Analytical Validation of a Telomerase Reverse Transcriptase (TERT) Promoter Mutation Assay.

Autor: Iyer PC; Department of Endocrine Neoplasia and Hormonal Disorders, Division of Internal Medicine, The University of Texas MD Anderson Cancer Center, Houston, TX 77030, USA., Dadu R; Department of Endocrine Neoplasia and Hormonal Disorders, Division of Internal Medicine, The University of Texas MD Anderson Cancer Center, Houston, TX 77030, USA., Barque A; Veracyte Inc, South San Francisco, CA 94080, USA., Zanelli C; Veracyte Inc, South San Francisco, CA 94080, USA., Zheng X; Veracyte Inc, South San Francisco, CA 94080, USA., Jiang H; Veracyte Inc, South San Francisco, CA 94080, USA., Walsh PS; Veracyte Inc, South San Francisco, CA 94080, USA., Hao Y; Veracyte Inc, South San Francisco, CA 94080, USA., Huang J; Veracyte Inc, South San Francisco, CA 94080, USA., Klopper JP; Veracyte Inc, South San Francisco, CA 94080, USA., Kloos RT; Veracyte Inc, South San Francisco, CA 94080, USA., Cabanillas M; Department of Endocrine Neoplasia and Hormonal Disorders, Division of Internal Medicine, The University of Texas MD Anderson Cancer Center, Houston, TX 77030, USA.
Jazyk: angličtina
Zdroj: The Journal of clinical endocrinology and metabolism [J Clin Endocrinol Metab] 2024 Aug 13; Vol. 109 (9), pp. 2269-2273.
DOI: 10.1210/clinem/dgae134
Abstrakt: Context: Telomerase reverse transcriptase (TERT) promoter-mutated thyroid cancers are associated with a decreased rate of disease-free and disease-specific survival. High-quality analytical validation of a diagnostic test promotes confidence in the results that inform clinical decision-making.

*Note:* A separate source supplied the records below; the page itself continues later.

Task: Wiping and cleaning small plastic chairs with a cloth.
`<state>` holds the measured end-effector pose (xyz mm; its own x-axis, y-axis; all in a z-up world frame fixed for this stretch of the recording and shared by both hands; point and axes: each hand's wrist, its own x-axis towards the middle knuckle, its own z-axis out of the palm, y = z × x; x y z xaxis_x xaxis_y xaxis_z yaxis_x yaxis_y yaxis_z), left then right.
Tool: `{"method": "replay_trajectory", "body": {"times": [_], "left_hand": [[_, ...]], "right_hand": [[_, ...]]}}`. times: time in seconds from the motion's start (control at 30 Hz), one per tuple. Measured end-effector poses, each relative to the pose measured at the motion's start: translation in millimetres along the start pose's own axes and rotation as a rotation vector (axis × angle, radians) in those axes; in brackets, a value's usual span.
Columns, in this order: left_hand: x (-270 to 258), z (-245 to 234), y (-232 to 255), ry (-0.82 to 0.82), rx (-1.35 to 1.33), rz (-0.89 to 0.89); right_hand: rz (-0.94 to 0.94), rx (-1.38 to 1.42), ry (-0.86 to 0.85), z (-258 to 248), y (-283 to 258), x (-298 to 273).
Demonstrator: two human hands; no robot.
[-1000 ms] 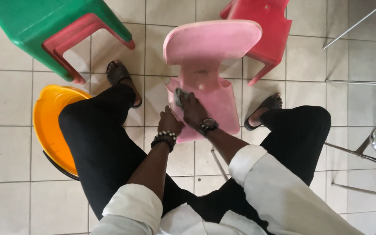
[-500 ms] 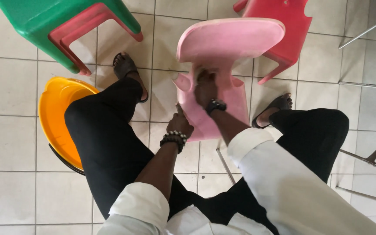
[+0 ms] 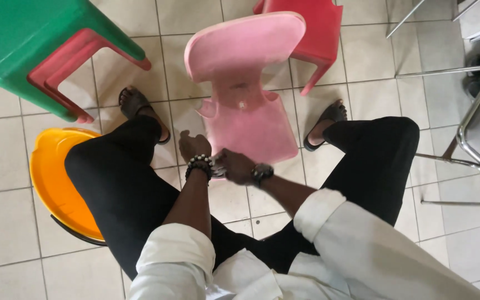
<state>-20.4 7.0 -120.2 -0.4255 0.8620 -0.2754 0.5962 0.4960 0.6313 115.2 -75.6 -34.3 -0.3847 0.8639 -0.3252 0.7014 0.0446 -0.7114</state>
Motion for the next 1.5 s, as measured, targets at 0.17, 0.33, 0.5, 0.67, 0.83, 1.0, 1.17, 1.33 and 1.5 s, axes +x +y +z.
{"method": "replay_trajectory", "body": {"times": [0.17,0.33,0.5,0.67,0.83,1.0,1.17,1.33,1.5], "left_hand": [[-8,-10,16,-0.156,0.036,0.096],[31,56,-38,-0.474,0.65,0.369],[25,25,-21,-0.667,0.285,0.1],[28,18,-35,-0.796,-0.164,-0.158],[13,-31,23,-0.599,-0.551,-0.709],[16,-44,43,-0.216,-0.204,-0.351],[-15,-54,82,-0.175,-0.225,-0.044],[-41,-40,68,-0.162,-0.032,0.401],[-67,-61,104,-0.473,0.137,0.47]], "right_hand": [[0.091,0.035,0.02,-86,9,-27],[0.455,0.21,0.457,-95,123,-48],[0.535,-0.038,0.75,-81,122,-10],[0.426,-0.088,0.511,-73,48,52],[-0.485,-0.468,0.564,-34,-1,68],[0.161,-0.346,0.292,19,-20,28],[0.006,-0.161,0.163,21,11,-2],[0.083,-0.284,0.237,-32,77,-25],[0.487,-0.113,0.734,-34,221,-58]]}}
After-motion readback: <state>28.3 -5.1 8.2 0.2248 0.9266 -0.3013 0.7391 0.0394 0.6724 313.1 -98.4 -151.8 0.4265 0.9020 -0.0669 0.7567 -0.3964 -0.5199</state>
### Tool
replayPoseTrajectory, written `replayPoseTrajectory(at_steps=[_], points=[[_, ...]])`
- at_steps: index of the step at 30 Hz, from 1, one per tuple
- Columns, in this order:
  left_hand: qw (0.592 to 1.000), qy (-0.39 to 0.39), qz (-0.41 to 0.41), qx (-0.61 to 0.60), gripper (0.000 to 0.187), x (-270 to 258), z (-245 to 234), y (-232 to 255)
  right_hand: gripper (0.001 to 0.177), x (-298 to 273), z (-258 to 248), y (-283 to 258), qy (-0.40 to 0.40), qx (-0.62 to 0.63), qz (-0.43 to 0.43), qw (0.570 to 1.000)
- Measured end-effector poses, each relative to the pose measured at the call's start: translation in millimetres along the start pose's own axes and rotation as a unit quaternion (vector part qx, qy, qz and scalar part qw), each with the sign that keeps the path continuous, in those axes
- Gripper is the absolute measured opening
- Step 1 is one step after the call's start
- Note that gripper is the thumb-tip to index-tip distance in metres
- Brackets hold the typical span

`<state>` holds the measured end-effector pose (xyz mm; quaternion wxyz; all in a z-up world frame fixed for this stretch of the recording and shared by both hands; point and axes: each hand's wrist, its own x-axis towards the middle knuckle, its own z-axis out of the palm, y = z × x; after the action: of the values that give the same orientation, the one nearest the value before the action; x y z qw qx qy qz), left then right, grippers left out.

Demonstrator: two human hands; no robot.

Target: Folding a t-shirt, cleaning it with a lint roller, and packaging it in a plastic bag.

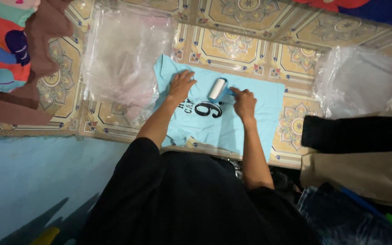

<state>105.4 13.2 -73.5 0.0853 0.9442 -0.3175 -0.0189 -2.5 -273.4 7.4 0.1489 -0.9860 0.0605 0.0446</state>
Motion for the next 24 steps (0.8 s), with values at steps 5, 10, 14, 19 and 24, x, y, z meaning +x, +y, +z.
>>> replayPoseTrajectory(at_steps=[5, 10, 14, 19, 24], points=[[0.989, 0.119, 0.077, 0.037, 0.018, 12.9, 16.3, -14.6, 0.045, -19.1, -20.7, 17.5, 0.003, 0.014, 0.041, 0.999], [0.987, 0.135, 0.082, 0.038, 0.026, -8.4, -28.2, -2.5, 0.045, -22.1, -18.1, 35.7, 0.000, 0.013, 0.060, 0.998], [0.981, 0.152, 0.103, -0.056, 0.016, -47.2, -58.3, 4.8, 0.043, -16.0, -21.6, 31.9, -0.017, 0.022, 0.039, 0.999], [0.967, 0.239, 0.090, -0.009, 0.030, -91.3, -45.3, 4.5, 0.045, 21.5, 2.6, 2.9, -0.026, -0.006, 0.007, 1.000], [0.977, 0.202, -0.022, -0.058, 0.020, -114.9, -17.1, 17.6, 0.050, 68.1, 61.1, -64.8, -0.046, 0.098, -0.114, 0.988]])
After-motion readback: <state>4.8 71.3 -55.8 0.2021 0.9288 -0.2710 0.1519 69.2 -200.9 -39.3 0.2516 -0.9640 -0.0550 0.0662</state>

Objective: This work aimed to demonstrate the analytical validation of the Afirma TERT promoter mutation assay.
Methods: TERT promoter C228T and C250T variant detection in genomic DNA (gDNA) was analyzed by assessing variable DNA input and the limit of detection (LOD) of variant allele frequency (VAF). The negative and positive percentage agreement (NPA and PPA) of the Afirma TERT test was examined against a reference primer pair as was the analytical specificity from potential interfering substances (RNA and blood gDNA). Further, the intrarun, interrun, and interlaboratory reproducibility of the assay were tested.
Results: The Afirma TERT test is tolerant to variation in DNA input amount (7-13 ng) and can detect expected positive TERT promoter variants down to 5% VAF LOD at 7 ng DNA input with greater than 95% sensitivity. Both NPA and PPA were 100% against the reference primer pair. The test remains accurate in the presence of 20% RNA or 80% blood gDNA for an average patient sample that typically has 30% VAF. The test also demonstrated a 100% confirmation rate when compared with an external next-generation sequencing-based reference assay executed in a non-Veracyte laboratory.
Conclusion: The analytical robustness and reproducibility of the Afirma TERT test support its routine clinical use among thyroid nodules with indeterminate cytology that are Afirma Genomic Sequencing Classifier suspicious or among Bethesda V/VI nodules.
(© The Author(s) 2024. Published by Oxford University Press on behalf of the Endocrine Society.)